What you should do:
If a line in the data has the string "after", please show it.

Dataset section:
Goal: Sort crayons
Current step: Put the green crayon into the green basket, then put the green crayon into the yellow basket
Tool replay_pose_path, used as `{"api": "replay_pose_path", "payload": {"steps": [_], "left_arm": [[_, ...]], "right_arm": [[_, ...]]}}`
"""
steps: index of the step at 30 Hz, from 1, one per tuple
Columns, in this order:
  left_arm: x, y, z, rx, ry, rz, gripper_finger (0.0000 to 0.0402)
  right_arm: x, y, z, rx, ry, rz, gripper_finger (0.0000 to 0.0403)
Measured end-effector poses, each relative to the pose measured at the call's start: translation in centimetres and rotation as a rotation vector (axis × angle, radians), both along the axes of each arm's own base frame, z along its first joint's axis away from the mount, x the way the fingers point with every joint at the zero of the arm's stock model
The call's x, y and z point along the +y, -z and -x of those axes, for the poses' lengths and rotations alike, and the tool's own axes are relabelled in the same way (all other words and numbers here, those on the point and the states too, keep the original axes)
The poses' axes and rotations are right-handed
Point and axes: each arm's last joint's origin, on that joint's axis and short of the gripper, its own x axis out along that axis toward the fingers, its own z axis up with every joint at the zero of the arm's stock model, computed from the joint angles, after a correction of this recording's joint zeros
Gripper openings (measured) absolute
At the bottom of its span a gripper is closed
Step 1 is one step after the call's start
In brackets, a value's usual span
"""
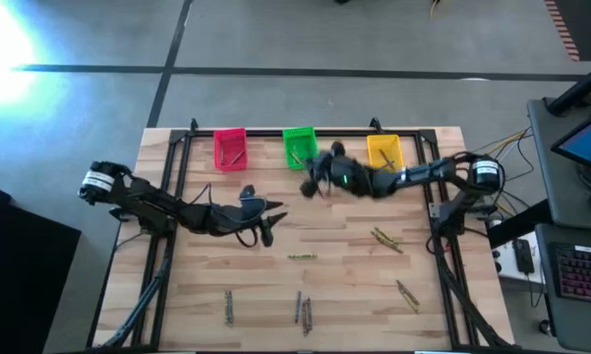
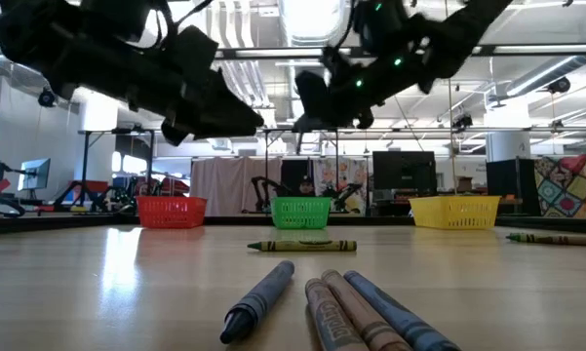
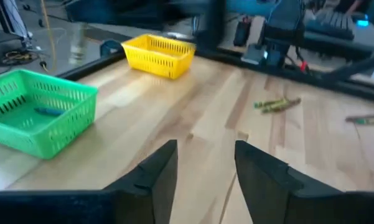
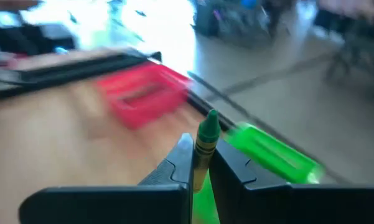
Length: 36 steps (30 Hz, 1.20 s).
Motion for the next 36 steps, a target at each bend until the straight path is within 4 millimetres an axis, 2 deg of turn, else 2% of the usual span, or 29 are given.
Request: {"api": "replay_pose_path", "payload": {"steps": [5,8,11,16,20,24,28,32,36], "left_arm": [[0.2,-1.2,-0.2,-0.015,0.021,0.001,0.0155],[0.2,-1.7,-0.4,0.020,0.024,-0.003,0.0154],[0.2,-1.8,-0.6,0.104,0.022,-0.015,0.0153],[0.1,-2.2,-1.0,0.239,0.019,-0.019,0.0153],[-0.2,-2.3,-1.6,0.321,0.090,-0.004,0.0153],[-0.7,-1.4,-2.1,0.371,0.201,0.043,0.0153],[-0.9,-0.5,-2.0,0.399,0.206,0.044,0.0152],[-0.9,0.1,-2.4,0.384,0.183,0.049,0.0152],[-1.1,1.4,-3.5,0.352,0.187,0.053,0.0152]], "right_arm": [[-6.6,-0.1,0.5,0.024,0.052,-0.165,0.0032],[-9.1,0.4,0.1,0.031,0.050,-0.207,0.0062],[-10.4,0.8,-0.7,0.046,0.028,-0.235,0.0104],[-10.4,1.9,-2.3,0.123,0.021,-0.298,0.0169],[-9.1,1.6,-2.4,0.241,0.009,-0.351,0.0194],[-5.8,0.5,-0.7,0.493,-0.074,-0.373,0.0193],[-1.2,-0.3,1.9,0.699,-0.141,-0.432,0.0178],[3.3,-0.6,4.8,0.813,-0.185,-0.481,0.0162],[7.0,0.2,8.4,0.907,-0.176,-0.546,0.0147]]}}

Final answer:
Point and axes: each arm's last joint's origin, on that joint's axis and short of the gripper, its own x axis out along that axis toward the fingers, its own z axis up with every joint at the zero of the arm's stock model, computed from the joint angles, after a correction of this recording's joint zeros
Step 1 is one step after the call's start

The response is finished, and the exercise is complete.